Description of Problem: When recursively descending large web sites (mirroring), wget will sometimes get into a state where it seems to get stuck in a loop (I usually use -nc so this consists of "xxx already there, will not retrieve, yyy already there will not retrieve, xxx already..."). I can't provide a meaningful test case that is of usable size. I'm going to go on a spelunking mission in the source to see if I can track it down using just my understanding of the source code (I've patched this sucker a number of times, so I'm already familiar). Right now, suggest you either (1) wait a few days until I either come up with something or concede concede defeat or (2) try the same course. TODO: see the most recent issue of MSDN. There's an article about a program for IIS (which would translate to a simple module or CGI for a real web server) that uses statistical analysis to kick mirroring programs off the site. I'm going to patch wget to select a random number from a range of "time-to-wait-between-connect" values to defeat it. Also, note the irresponsible and brain-dead suggestion that it would be best to only use the class C net address of the client to identify visitors, since DHCP defeats it otherwise.

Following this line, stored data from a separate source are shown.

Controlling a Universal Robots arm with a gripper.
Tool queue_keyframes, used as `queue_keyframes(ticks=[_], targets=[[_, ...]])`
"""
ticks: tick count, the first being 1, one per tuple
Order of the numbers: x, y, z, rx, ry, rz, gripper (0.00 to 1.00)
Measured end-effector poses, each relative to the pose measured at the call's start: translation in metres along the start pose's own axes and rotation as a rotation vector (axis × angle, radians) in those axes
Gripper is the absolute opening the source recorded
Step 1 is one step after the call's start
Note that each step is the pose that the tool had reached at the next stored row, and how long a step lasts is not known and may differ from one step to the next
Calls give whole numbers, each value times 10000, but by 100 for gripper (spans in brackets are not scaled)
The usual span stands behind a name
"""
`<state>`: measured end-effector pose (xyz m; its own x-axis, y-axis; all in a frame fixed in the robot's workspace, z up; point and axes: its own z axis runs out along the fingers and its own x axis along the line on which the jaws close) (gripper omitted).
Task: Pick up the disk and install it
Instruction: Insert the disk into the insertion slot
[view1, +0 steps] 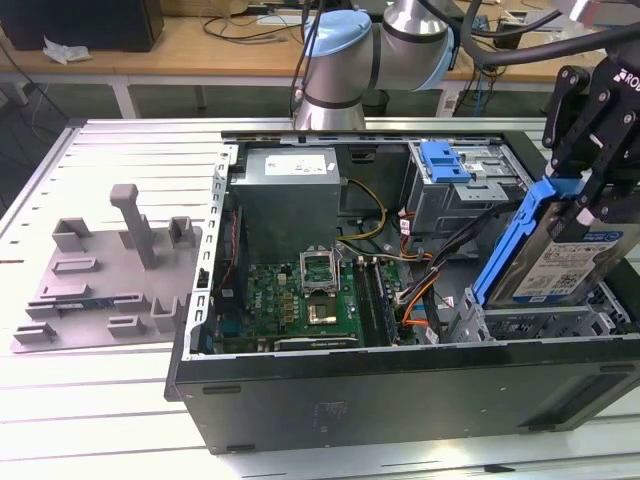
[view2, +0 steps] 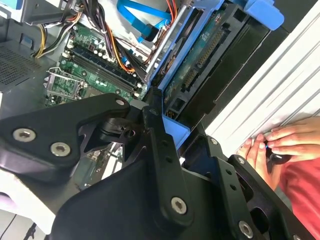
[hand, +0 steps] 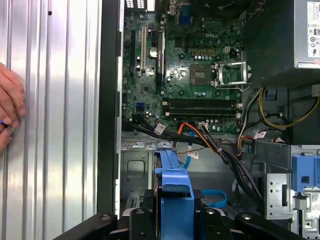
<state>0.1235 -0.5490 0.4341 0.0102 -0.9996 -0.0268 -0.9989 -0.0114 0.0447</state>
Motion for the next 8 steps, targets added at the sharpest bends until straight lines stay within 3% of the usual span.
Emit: queue_keyframes(ticks=[8], targets=[[2, -6, 57, 0, 0, 0, 37]])
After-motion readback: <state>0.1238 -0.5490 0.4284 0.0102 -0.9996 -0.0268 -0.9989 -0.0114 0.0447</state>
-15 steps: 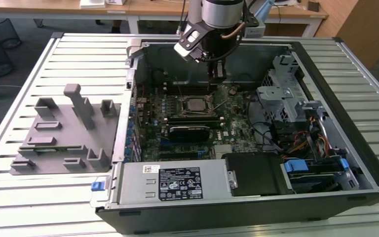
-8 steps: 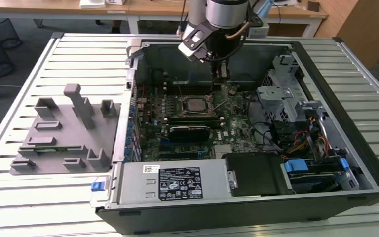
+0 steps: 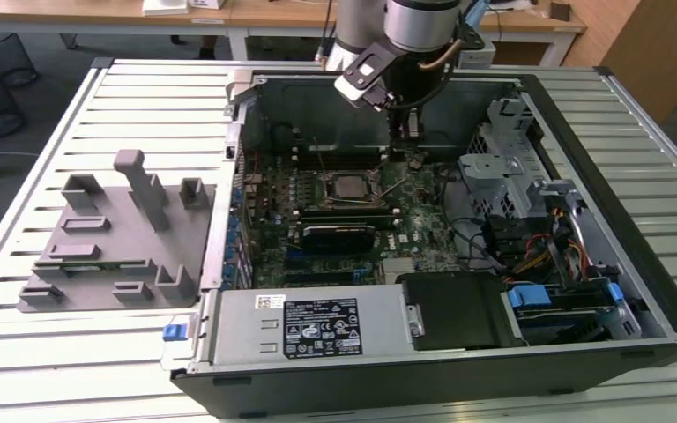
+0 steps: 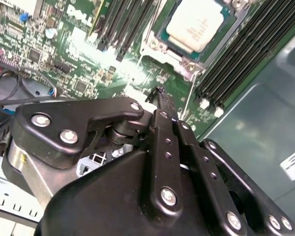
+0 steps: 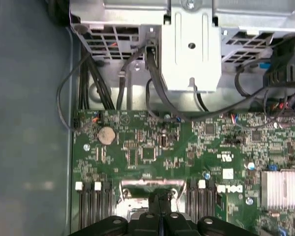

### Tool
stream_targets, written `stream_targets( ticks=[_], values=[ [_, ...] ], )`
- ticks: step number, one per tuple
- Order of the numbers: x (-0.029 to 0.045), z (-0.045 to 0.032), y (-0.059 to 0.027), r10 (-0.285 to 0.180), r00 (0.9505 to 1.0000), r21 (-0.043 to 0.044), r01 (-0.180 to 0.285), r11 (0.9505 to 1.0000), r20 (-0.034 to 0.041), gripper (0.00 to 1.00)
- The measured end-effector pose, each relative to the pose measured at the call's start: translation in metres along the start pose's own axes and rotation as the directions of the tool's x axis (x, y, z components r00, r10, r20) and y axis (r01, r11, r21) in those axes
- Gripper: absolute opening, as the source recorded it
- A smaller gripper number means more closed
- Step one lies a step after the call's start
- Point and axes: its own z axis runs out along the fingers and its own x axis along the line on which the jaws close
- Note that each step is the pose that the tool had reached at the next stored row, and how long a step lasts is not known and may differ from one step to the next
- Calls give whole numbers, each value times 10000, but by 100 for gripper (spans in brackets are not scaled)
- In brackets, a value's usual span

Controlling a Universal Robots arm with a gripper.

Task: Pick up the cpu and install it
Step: 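Close the cpu cover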

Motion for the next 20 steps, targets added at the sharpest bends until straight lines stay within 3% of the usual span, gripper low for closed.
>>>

E.g.: I have a 4 bit netblock on a registered domain (geeksrus.net). Someone else I've never heard of on the same class C gets me banned from a website. Or you're on DHCP, so one guy bans 252 other people. Nice. server) Version-Release number of selected component (if applicable): How Reproducible: Steps to Reproduce: 1. 2. 3. Actual Results: Expected Results: Additional Information:
Just a test to see if I can submit a followup w/o logging in again.
I need a meaningful test case to look into it...
Still needing testcase... I've never seen it happen
Closing due to lack of feedback and reproducability.